Люди Севера и свободные люди в целом, я думаю, имеют меньше привязанности к местам, где они родились и выросли, чем рабы. Их свобода приходить и уходить, быть здесь или там, как им угодно, предотвращает любую чрезмерную привязанность к какому-либо одному конкретному месту. С другой стороны, раб был привязан; у него не было выбора, никакой цели, но он был прибит к одному единственному месту и должен был пустить корни там или нигде. Идея удаления куда-либо еще приходила обычно в форме угрозы и в наказание за преступление. Поэтому она сопровождалась страхом и ужасом. Энтузиазм, который оживляет грудь молодых свободных людей, когда они созерцают жизнь на далеком Западе или в какой-то далекой стране, где они ожидают подняться до богатства и отличия, не мог иметь места в мыслях раба; также те, от кого они отделялись, не могли знать ничего о той бодрости, с которой друзья и родственники уступают друг друга, когда они чувствуют, что это для блага уезжающего, что он удален из своего родного места. Затем также есть переписка и надежда на воссоединение, но у рабов все эти смягчающие обстоятельства отсутствовали. Не было вероятного улучшения условий — никакой переписки не было возможным — никакого воссоединения не было достижимым. Его уход в мир был подобен живому человеку, идущему в гроб, который с открытыми глазами видит себя похороненным вне поля зрения и слуха жены, детей и друзей родственных уз.
Размышляя о вероятностях и возможностях наших обстоятельств, я, вероятно, страдал больше, чем большинство моих товарищей-слуг. Я знал, что такое испытывать доброе и даже нежное обращение; они не знали ничего подобного. Жизнь для них была грубой и тернистой, а также темной. Они — большинство из них — жили на ферме моего старого хозяина в Такахо и чувствовали строгость правления мистера Пламмера.
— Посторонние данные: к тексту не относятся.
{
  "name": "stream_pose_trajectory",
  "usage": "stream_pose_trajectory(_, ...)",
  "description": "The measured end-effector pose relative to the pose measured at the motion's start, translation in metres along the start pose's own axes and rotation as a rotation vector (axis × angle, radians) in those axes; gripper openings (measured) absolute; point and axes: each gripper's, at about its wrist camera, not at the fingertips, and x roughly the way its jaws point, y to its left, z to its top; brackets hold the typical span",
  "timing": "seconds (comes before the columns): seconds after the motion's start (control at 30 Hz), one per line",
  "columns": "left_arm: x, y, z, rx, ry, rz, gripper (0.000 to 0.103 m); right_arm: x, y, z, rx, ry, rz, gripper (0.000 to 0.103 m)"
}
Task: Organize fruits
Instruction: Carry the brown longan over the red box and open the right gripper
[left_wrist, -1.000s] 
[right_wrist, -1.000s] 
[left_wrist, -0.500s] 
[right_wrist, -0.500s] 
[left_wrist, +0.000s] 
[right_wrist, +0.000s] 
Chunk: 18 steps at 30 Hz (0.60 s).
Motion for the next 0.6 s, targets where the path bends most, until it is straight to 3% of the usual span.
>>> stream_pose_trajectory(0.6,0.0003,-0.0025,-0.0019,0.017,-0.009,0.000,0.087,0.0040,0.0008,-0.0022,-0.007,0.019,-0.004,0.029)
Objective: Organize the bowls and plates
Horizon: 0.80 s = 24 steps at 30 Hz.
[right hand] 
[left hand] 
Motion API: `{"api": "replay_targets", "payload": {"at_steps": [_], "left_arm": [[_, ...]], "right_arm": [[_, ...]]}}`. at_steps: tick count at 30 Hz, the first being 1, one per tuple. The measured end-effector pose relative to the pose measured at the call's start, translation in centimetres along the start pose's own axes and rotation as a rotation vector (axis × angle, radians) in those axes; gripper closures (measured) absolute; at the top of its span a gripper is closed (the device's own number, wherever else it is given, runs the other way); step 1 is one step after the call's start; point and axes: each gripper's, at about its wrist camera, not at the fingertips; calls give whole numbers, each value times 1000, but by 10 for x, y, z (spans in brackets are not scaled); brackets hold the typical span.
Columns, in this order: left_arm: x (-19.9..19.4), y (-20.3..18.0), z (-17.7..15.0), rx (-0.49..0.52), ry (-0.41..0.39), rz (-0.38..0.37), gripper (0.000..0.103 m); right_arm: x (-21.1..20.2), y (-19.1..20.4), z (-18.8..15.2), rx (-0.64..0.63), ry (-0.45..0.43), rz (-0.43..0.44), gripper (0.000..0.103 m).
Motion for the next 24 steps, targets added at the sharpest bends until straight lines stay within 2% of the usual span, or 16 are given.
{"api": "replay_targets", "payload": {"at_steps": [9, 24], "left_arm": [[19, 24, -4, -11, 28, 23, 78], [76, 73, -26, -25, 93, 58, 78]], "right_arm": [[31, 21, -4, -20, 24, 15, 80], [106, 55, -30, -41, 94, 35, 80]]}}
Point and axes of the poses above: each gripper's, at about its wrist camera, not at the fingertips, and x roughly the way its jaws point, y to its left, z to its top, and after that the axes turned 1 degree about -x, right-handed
Он написал свой характер на живом пергаменте большинства их спин и оставил их покрытыми шрамами и огрубевшими; моя спина (спасибо моему раннему переезду в Балтимор) была еще нежной. Я оставил добрую хозяйку в слезах, когда мы расстались, и вероятность когда-либо увидеть ее снова, дрожащая на весах, как это было, не могла не вызвать во мне тревогу и агонию. Мысль о том, чтобы стать рабом Эндрю Энтони — который всего за несколько дней до раздела в моем присутствии схватил моего брата Перри за горло, швырнул его на землю и каблуком своего сапога топтал его по голове, пока кровь не хлынула из его носа и ушей — была ужасной! Это дьявольское действие не имело лучшего оправдания, чем тот факт, что Перри пошел играть, когда мастер Эндрю хотел его для какой-то пустяковой службы. После причинения этого жестокого обращения моему брату, заметив меня, когда я смотрел на него в изумлении, он сказал: «Вот так я буду обращаться с тобой, в один из этих дней»; имея в виду, вероятно, когда я перейду в его владение. Эта угроза, читатель может хорошо предположить, не была очень успокаивающей для моих чувств.
Наконец тревога и ожидание закончились; и закончились, спасибо доброму Провидению, в соответствии с моими желаниями. Я достался миссис Лукреции, той дорогой леди, которая перевязала мою голову на кухне своего отца и защитила меня от проклятий тети Кэти.
Капитан Томас Олд и миссис Лукреция сразу решили о моем возвращении в Балтимор. Они знали, как тепло миссис Хью Олд была привязана ко мне и как рад будет Томми видеть меня, и, кроме того, не имея немедленного использования для меня, они охотно пришли к этому соглашению.